◆ WHAT YOU SHOULD DO ◆
Give back exactly the lines of the data below, starting with the line that has "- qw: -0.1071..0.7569" and going on through the line that has "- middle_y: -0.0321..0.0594".

◆ MATERIAL SUPPLIED ◆
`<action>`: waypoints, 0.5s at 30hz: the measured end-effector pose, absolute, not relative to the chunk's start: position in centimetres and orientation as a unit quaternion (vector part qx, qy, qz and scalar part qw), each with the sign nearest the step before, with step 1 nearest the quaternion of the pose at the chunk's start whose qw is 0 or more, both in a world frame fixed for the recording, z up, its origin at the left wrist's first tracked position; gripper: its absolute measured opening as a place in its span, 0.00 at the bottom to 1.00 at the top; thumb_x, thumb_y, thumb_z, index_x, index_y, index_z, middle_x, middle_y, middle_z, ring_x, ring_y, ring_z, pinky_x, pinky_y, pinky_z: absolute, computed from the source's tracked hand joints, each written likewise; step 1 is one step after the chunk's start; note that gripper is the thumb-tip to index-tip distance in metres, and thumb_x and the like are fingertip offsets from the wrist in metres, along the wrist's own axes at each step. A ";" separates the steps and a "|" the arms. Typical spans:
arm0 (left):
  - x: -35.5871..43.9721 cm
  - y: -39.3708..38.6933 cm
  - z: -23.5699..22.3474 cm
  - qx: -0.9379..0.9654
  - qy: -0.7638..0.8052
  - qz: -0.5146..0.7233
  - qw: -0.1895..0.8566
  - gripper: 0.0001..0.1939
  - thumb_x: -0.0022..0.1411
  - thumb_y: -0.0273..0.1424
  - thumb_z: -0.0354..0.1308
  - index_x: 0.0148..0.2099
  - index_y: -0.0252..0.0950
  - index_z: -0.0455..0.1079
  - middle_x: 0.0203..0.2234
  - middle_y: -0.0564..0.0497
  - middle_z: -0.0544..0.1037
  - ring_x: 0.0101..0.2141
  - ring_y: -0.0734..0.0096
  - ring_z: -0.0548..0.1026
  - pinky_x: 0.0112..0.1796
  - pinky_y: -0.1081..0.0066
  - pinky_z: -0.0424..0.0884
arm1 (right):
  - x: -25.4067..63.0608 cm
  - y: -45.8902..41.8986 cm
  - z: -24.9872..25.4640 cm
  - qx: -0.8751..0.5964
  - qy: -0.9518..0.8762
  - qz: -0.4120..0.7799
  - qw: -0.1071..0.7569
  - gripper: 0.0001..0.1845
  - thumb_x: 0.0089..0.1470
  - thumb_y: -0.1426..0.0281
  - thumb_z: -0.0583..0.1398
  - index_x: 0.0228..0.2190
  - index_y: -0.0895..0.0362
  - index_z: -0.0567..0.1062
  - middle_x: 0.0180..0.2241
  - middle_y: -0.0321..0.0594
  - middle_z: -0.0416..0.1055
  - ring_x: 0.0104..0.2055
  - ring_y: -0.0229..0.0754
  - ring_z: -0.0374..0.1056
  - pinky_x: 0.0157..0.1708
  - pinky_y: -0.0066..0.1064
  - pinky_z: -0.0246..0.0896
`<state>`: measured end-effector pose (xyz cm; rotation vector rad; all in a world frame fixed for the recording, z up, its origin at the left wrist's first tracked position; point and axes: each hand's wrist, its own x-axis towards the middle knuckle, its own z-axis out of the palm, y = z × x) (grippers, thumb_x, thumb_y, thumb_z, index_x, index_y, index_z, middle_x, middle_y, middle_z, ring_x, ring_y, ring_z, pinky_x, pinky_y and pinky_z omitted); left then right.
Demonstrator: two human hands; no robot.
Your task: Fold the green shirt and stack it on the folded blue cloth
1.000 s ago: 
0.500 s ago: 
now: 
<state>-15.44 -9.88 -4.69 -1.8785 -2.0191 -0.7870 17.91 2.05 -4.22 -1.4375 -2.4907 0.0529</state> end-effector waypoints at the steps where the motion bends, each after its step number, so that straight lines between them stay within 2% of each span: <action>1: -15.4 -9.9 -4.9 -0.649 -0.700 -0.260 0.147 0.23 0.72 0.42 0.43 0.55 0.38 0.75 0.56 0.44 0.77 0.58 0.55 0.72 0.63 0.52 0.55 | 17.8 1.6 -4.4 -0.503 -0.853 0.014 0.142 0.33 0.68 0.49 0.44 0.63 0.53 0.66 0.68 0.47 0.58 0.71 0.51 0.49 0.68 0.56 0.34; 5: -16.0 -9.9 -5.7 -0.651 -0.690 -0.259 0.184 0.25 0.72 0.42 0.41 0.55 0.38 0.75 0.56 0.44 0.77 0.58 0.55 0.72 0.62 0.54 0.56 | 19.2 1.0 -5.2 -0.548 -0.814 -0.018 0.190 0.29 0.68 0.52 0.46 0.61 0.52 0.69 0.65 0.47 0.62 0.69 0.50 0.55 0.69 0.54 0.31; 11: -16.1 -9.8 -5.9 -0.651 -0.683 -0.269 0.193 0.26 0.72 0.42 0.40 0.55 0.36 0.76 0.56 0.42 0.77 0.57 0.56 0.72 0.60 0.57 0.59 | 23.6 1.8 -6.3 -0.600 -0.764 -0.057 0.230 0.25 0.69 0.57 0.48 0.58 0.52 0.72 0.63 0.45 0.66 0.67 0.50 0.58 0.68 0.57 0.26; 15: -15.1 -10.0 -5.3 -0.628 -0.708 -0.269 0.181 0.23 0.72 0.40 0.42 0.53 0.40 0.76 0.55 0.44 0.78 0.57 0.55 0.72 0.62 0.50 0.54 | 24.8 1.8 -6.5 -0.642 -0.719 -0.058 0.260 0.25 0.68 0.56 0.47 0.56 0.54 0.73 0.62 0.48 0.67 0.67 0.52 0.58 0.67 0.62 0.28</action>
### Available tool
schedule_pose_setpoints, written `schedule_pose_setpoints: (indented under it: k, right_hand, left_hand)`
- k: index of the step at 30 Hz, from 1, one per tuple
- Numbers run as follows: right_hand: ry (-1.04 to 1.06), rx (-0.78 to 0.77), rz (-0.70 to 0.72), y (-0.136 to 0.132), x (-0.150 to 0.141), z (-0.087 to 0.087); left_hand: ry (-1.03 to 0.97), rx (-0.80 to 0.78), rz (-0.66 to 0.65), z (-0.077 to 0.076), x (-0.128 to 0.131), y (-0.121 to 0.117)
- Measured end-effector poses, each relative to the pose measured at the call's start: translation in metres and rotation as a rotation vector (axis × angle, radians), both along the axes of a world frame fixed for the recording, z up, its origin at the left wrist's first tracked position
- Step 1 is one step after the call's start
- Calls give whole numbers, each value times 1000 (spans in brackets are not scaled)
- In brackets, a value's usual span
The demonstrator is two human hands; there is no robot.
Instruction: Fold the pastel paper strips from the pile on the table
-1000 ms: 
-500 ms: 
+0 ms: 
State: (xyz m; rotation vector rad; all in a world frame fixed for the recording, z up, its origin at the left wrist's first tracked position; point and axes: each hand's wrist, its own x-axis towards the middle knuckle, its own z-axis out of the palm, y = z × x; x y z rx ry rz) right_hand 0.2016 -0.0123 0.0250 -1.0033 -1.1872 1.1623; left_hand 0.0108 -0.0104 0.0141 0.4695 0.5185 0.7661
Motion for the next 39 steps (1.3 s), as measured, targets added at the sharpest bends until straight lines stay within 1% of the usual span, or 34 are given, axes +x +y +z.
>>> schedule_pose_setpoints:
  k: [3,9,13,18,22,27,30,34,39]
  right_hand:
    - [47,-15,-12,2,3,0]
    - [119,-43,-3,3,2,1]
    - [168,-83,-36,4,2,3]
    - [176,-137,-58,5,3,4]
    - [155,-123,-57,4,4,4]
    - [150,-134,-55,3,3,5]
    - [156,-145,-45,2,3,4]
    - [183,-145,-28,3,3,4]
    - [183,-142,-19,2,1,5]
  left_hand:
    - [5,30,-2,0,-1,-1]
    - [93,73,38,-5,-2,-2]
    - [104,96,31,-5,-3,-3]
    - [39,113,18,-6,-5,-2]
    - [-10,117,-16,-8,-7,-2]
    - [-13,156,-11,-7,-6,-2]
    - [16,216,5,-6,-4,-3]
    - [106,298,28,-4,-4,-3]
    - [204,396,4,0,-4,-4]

◆ EXERCISE RESPONSE ◆
  - qw: -0.1071..0.7569
  - gripper: 0.0001..0.1845
  - thumb_x: 0.0089..0.1470
  - thumb_y: -0.1426..0.0281
  - thumb_z: -0.0583..0.1398
  - index_x: 0.0228..0.2190
  - index_y: -0.0895..0.0362
  - index_z: -0.0567..0.1062
  - middle_x: 0.0180..0.2241
  - middle_y: -0.0321..0.0594

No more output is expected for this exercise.